▶ Task instructions:
All lines from the one containing "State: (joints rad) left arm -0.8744" down to the one containing "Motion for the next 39", both ends included, are to be given again exactly; omit the rest of the listing below.

>>>

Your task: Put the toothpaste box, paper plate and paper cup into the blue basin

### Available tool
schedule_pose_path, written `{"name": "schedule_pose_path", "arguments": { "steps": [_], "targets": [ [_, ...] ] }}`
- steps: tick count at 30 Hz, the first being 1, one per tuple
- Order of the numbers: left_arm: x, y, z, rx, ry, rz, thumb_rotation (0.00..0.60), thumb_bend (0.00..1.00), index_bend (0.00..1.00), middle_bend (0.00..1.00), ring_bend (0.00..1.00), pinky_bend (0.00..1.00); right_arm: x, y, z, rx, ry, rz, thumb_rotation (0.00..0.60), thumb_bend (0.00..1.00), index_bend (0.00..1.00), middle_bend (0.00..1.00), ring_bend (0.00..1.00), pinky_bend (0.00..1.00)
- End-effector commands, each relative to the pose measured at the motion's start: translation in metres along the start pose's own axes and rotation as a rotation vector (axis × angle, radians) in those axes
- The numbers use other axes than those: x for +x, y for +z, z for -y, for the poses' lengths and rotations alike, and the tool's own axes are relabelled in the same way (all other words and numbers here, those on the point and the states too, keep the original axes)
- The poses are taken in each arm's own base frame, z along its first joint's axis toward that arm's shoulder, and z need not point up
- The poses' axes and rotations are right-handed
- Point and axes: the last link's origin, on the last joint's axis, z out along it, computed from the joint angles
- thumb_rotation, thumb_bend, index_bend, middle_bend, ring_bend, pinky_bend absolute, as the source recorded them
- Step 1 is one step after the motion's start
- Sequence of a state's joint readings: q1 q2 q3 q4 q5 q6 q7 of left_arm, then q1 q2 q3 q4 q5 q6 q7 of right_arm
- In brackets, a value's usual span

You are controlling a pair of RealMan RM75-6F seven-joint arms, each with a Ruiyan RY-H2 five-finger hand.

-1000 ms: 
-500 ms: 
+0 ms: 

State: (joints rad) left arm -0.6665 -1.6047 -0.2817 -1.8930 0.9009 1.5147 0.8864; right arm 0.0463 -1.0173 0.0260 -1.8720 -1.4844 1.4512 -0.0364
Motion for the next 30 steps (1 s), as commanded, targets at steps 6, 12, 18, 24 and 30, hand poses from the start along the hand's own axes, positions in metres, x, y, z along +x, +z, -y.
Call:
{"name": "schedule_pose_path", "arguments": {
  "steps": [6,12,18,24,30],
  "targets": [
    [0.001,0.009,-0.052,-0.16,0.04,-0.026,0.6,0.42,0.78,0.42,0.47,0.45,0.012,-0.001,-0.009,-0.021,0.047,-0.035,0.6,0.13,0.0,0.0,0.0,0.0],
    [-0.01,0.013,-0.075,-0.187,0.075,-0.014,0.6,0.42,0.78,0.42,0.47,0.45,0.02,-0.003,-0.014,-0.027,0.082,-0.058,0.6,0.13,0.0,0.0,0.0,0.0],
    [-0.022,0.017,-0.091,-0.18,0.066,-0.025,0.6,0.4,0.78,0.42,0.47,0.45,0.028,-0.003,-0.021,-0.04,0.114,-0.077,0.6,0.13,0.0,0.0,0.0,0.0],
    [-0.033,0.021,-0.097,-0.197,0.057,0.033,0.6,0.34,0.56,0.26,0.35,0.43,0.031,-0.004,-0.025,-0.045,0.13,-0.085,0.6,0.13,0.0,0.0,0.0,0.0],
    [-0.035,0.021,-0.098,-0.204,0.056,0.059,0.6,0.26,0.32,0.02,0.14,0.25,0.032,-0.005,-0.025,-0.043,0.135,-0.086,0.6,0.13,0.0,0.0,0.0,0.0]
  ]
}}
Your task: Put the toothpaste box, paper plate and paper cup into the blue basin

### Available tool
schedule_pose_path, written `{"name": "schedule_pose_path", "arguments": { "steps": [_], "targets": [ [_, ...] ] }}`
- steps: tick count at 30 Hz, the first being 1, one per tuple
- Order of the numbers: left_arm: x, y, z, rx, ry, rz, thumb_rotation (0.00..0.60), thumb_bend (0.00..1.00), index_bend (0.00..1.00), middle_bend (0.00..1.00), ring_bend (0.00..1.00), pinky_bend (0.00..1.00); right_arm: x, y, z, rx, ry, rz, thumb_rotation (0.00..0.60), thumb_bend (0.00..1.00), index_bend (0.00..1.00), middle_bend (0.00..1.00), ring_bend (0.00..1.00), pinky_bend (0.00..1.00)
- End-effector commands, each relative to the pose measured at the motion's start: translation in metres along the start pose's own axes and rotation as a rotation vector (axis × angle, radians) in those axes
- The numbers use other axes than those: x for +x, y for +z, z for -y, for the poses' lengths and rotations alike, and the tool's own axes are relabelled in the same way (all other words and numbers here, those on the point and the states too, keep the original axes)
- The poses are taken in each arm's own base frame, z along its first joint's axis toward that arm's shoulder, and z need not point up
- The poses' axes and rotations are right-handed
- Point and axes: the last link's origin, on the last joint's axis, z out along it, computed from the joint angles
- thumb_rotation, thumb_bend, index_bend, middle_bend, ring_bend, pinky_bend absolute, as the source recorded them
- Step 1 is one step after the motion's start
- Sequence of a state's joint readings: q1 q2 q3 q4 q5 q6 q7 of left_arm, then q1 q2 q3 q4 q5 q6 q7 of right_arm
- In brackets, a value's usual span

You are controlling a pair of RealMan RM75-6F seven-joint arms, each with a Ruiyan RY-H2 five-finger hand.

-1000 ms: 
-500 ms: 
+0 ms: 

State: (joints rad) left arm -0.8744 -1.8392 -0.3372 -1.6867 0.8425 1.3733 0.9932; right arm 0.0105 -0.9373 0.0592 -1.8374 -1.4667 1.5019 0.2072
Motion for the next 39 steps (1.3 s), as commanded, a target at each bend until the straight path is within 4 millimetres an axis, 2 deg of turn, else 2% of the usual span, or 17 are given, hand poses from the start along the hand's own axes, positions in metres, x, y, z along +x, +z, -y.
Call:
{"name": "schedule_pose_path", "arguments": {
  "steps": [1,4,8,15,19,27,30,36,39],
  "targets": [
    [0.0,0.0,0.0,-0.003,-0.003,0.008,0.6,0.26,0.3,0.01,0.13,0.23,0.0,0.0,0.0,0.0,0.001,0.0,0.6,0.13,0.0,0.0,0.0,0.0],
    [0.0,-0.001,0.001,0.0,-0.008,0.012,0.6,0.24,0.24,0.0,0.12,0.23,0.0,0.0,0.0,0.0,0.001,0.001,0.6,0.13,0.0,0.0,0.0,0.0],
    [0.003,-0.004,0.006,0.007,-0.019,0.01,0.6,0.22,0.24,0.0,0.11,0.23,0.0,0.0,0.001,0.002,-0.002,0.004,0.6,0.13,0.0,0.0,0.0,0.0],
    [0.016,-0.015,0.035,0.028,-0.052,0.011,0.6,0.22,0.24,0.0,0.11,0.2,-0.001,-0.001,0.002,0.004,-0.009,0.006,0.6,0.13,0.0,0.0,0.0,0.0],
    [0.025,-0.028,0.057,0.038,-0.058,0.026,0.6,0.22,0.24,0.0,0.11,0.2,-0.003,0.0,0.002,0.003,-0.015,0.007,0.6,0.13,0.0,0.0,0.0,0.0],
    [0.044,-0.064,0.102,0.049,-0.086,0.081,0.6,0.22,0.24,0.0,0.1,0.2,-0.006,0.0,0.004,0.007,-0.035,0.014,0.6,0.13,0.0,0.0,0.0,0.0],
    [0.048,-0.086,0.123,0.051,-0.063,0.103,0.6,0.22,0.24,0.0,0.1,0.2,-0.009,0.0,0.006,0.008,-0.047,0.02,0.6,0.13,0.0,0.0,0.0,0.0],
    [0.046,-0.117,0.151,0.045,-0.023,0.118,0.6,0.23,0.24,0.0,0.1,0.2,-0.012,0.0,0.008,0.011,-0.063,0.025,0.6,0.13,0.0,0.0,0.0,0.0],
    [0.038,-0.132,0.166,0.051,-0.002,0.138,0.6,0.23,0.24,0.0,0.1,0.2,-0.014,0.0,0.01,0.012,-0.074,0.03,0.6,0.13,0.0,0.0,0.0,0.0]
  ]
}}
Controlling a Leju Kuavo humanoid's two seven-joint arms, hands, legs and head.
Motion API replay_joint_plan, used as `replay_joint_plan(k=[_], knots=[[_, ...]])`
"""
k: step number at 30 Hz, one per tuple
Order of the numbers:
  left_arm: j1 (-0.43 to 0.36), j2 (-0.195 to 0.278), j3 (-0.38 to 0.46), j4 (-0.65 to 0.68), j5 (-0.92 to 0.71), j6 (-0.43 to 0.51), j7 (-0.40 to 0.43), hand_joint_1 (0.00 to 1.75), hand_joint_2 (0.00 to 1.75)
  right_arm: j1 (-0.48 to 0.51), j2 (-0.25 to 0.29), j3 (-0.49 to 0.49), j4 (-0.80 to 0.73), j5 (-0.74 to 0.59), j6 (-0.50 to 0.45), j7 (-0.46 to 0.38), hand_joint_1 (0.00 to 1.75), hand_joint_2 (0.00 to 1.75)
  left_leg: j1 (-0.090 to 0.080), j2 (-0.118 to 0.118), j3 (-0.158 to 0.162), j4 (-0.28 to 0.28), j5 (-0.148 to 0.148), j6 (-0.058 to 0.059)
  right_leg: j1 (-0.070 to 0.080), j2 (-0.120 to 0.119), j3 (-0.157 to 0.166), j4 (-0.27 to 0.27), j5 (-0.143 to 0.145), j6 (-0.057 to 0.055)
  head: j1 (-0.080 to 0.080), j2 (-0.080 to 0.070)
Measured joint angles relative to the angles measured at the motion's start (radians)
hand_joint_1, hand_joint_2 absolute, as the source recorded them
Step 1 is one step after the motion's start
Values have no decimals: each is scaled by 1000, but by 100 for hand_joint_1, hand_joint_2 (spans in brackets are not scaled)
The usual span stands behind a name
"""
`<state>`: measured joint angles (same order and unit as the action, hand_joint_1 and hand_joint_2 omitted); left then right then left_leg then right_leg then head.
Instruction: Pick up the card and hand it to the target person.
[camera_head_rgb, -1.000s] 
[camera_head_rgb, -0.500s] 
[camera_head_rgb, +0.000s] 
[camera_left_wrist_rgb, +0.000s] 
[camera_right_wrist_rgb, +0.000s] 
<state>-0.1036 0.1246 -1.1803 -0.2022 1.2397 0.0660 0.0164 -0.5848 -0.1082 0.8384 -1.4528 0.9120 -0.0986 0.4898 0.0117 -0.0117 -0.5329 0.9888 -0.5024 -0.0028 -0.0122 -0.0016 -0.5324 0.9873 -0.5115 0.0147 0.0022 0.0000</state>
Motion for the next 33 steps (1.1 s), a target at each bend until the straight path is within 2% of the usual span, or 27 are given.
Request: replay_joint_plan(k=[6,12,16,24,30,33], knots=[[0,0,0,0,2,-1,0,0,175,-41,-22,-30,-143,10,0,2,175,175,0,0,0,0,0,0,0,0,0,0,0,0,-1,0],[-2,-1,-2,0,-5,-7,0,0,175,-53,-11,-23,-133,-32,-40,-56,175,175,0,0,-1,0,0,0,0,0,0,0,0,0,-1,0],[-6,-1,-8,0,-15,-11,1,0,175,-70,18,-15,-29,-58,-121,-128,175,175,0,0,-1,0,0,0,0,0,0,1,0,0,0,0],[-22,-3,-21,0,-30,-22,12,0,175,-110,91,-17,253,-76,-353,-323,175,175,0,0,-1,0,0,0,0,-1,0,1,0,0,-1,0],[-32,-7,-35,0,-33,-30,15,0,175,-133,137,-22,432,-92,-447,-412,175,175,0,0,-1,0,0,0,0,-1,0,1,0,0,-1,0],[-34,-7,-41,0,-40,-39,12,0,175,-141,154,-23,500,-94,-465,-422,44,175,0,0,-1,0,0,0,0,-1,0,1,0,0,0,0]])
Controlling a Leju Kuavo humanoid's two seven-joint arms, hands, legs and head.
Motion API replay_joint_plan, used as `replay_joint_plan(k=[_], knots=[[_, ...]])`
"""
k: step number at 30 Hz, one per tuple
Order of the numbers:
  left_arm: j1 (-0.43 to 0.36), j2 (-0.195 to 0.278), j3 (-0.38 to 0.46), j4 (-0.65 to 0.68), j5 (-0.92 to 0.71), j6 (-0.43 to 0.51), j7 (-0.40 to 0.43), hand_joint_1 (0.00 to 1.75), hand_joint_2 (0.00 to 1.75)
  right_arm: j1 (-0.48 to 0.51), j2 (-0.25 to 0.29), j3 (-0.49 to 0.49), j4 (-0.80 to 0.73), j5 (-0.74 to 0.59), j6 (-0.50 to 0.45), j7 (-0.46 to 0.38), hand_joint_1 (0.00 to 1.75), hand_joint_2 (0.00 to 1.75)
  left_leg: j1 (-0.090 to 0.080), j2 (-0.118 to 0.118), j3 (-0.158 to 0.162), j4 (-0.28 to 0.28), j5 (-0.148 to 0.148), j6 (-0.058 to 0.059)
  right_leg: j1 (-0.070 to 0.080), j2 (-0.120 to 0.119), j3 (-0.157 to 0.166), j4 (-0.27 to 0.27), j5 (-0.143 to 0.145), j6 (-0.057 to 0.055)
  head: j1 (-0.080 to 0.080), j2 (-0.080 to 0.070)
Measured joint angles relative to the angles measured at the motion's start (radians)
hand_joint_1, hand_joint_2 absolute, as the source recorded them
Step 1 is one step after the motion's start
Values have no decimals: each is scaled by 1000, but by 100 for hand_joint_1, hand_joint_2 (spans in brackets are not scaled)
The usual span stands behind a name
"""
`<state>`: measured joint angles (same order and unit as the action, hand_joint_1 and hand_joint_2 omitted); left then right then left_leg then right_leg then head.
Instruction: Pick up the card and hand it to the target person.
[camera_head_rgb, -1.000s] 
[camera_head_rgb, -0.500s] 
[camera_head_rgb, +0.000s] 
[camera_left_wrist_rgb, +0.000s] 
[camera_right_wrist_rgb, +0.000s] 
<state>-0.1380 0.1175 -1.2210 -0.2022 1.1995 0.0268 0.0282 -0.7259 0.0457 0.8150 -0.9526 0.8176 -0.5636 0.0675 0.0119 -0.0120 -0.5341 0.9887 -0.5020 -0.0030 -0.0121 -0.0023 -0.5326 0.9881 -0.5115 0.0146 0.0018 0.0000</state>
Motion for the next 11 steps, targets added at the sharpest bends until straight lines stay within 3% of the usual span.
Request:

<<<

▶ Exercise answer:
State: (joints rad) left arm -0.8744 -1.8392 -0.3372 -1.6867 0.8425 1.3733 0.9932; right arm 0.0105 -0.9373 0.0592 -1.8374 -1.4667 1.5019 0.2072
Motion for the next 39 steps (1.3 s), as commanded, a target at each bend until the straight path is within 4 millimetres an axis, 2 deg of turn, else 2% of the usual span, or 17 are given, hand poses from the start along the hand's own axes, positions in metres, x, y, z along +x, +z, -y.

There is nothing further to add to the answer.